The challenge inherent in direct reduction consists of integrating the new facilities into the existing steelworks. Through the gradual implementation of a reactor of this kind, CO2 savings of initially up to 50% are theoretically possible. If, in the future, switching the entire production to a direct reduction plant is possible, this figure can be raised to up to 85%. 

Future opportunities of direct reduction

This undertaking cannot be directly implemented from a technical and financial standpoint. The SALCOS® team and the colleagues from the Fraunhofer Institute are working on a concept for a staged conversion. Current calculations show that CO2 emissions could even be more substantially reduced by 2050 than originally estimated by the politicians. Along with technological considerations, whether CO2-reduced steel production under SALCOS® is a promising project or just a desirable vision ultimately hinges on political framework conditions and economic efficiency criteria.


Adjacent projects


GrInHy as a component – “green” hydrogen for steel production

The integration of new facilities into the existing infrastructure is a challenge. This challenge involves not only the flexible use of hydrogen and natural gas and reduction agents in the direct reduction process but also flexible hydrogen production based on renewable energies.

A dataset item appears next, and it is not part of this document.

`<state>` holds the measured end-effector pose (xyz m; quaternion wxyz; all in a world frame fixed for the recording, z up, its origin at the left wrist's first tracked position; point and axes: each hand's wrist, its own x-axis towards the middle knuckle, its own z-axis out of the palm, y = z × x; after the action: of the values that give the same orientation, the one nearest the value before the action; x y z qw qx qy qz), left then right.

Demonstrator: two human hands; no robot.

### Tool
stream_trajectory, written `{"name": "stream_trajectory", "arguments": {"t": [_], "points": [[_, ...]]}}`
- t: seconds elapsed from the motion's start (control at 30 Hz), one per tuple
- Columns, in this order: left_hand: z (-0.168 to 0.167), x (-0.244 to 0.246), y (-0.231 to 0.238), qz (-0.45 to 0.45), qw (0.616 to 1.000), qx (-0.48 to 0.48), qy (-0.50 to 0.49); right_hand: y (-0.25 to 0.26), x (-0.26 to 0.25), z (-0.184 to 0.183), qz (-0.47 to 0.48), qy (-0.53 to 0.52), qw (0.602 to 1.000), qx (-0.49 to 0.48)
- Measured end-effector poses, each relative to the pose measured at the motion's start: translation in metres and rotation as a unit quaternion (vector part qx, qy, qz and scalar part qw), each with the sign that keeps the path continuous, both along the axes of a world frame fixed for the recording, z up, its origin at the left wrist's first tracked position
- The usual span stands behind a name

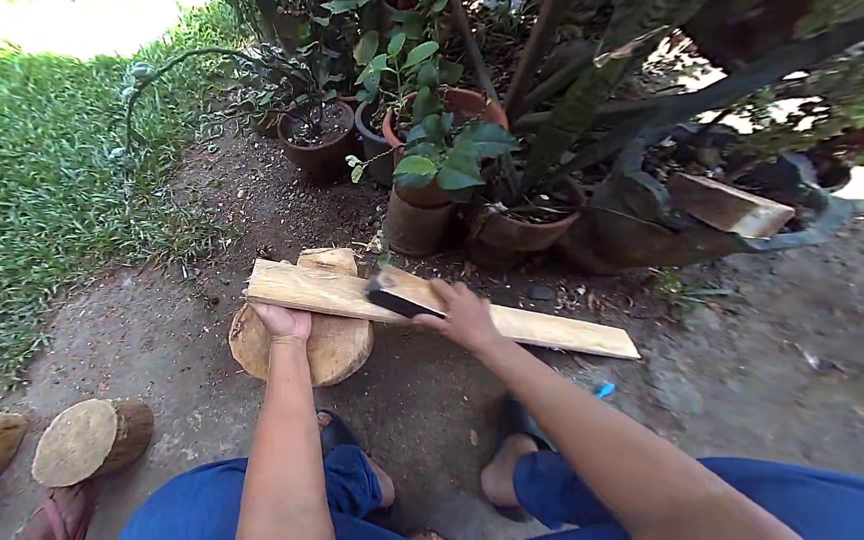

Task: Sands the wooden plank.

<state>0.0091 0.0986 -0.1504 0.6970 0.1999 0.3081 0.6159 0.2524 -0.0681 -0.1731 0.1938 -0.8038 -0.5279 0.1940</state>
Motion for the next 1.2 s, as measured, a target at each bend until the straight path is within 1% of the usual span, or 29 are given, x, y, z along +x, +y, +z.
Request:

After all, CO2 savings within the process are voided if hydrogen, for instance, is produced on the basis of natural gas or electrolytically using the current electricity mix.

In order to potentially produce hydrogen ourselves in the future, Salzgitter AG has been cooperating in an EU research project together with Sunfire GmbH and other partners since March 2016: GrInHy (= Green Industrial Hydrogen via reversible high-temperature electrolysis). The facilities in Salzgitter also feature the world’s currently most powerful reversible high-temperature electrolyser.

The technology of high-temperature electrolysis enables the reversible operation of the trial facilities. While, during electrolysis operation with the highest electrical efficiency levels, the technology turns industrially generated steam from waste heat into hydrogen, in the reverse case of fuel cell operation, it produces electricity and heat from hydrogen or natural gas.

The electrolytically generated hydrogen can already be used today as a shield gas enabling annealing processes to be used for steel production and replaces fossil-based hydrogen. In the future, naturally with significantly larger capacities, use as a substitute for carbon for the direct reduction of iron oxide is feasible.

Along with the proof of electrical efficiencies of more than 80% (in terms of calorific value), the test operation of the techno-economic assessment of the technology also serves as proof in the context of competitive hydrogen production.